Work to be completed:
Your answer is to be the count alone: the number of lines in the data below where "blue" appears.

(Recorded data)
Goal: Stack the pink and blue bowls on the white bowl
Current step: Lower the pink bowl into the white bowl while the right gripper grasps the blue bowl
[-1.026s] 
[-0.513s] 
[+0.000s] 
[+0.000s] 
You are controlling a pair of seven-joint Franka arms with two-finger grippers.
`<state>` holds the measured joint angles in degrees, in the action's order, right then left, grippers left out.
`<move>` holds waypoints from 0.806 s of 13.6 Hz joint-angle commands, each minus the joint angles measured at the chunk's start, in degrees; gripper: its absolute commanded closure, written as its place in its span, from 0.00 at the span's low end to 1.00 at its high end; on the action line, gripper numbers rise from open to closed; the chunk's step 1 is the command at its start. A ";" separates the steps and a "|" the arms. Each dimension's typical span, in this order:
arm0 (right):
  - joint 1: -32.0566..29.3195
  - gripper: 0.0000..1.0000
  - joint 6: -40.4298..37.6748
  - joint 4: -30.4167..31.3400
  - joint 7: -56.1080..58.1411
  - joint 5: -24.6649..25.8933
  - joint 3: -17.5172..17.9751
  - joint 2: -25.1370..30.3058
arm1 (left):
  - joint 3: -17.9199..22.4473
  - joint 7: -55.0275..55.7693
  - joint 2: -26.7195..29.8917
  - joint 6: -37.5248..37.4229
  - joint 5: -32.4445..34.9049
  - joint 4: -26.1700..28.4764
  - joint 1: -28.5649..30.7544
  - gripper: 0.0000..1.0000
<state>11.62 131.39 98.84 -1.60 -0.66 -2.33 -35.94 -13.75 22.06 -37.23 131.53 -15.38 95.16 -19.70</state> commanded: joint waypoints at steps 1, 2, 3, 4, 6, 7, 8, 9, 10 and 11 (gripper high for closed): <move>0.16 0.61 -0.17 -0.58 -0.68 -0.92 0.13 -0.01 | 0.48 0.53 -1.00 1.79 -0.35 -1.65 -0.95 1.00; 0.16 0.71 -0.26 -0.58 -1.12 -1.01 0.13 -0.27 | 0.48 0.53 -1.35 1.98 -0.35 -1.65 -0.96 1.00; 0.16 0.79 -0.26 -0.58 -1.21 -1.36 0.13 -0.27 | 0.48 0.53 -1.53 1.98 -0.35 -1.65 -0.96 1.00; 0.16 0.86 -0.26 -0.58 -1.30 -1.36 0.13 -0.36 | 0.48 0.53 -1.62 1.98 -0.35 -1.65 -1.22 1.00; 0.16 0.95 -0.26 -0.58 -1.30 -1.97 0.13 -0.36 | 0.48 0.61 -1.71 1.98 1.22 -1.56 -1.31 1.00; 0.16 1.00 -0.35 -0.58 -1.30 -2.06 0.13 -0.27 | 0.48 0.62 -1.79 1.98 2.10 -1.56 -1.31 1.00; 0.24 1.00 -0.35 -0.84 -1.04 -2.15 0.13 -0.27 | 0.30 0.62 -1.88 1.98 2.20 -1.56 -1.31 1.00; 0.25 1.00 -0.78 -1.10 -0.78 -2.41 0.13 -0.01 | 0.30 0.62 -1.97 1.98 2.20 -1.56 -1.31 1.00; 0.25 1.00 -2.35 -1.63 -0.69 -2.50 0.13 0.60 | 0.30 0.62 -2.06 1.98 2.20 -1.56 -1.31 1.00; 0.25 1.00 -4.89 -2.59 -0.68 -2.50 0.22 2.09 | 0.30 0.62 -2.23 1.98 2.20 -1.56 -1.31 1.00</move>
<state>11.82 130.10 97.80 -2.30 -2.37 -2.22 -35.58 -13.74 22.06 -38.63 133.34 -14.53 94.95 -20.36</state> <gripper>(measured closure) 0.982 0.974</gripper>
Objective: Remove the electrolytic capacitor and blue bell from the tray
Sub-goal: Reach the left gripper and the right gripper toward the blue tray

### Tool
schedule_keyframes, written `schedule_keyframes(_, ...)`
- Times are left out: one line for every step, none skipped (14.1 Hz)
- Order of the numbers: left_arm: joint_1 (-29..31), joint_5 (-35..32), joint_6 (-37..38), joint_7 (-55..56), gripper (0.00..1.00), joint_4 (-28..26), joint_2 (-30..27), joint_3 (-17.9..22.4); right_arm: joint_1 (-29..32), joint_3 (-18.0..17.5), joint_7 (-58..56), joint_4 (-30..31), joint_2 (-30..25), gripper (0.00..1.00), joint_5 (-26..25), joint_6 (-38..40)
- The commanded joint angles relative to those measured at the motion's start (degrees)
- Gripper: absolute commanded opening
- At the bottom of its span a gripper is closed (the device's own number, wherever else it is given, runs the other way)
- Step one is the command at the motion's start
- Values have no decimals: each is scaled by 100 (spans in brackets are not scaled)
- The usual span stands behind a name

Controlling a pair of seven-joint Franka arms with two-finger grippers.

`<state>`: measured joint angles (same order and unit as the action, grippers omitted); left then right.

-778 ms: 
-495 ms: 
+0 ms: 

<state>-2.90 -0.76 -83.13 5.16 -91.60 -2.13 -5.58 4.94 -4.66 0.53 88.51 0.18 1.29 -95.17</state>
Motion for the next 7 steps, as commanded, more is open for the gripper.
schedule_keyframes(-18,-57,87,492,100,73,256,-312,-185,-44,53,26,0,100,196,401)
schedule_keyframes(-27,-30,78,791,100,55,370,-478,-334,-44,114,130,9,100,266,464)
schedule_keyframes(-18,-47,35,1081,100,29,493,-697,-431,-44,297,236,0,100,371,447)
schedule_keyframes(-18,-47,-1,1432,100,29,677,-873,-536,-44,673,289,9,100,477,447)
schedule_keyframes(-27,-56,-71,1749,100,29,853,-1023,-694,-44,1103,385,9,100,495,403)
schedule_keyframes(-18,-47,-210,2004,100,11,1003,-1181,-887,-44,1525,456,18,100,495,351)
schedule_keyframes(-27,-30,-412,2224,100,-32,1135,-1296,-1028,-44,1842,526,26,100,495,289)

Your solution:
4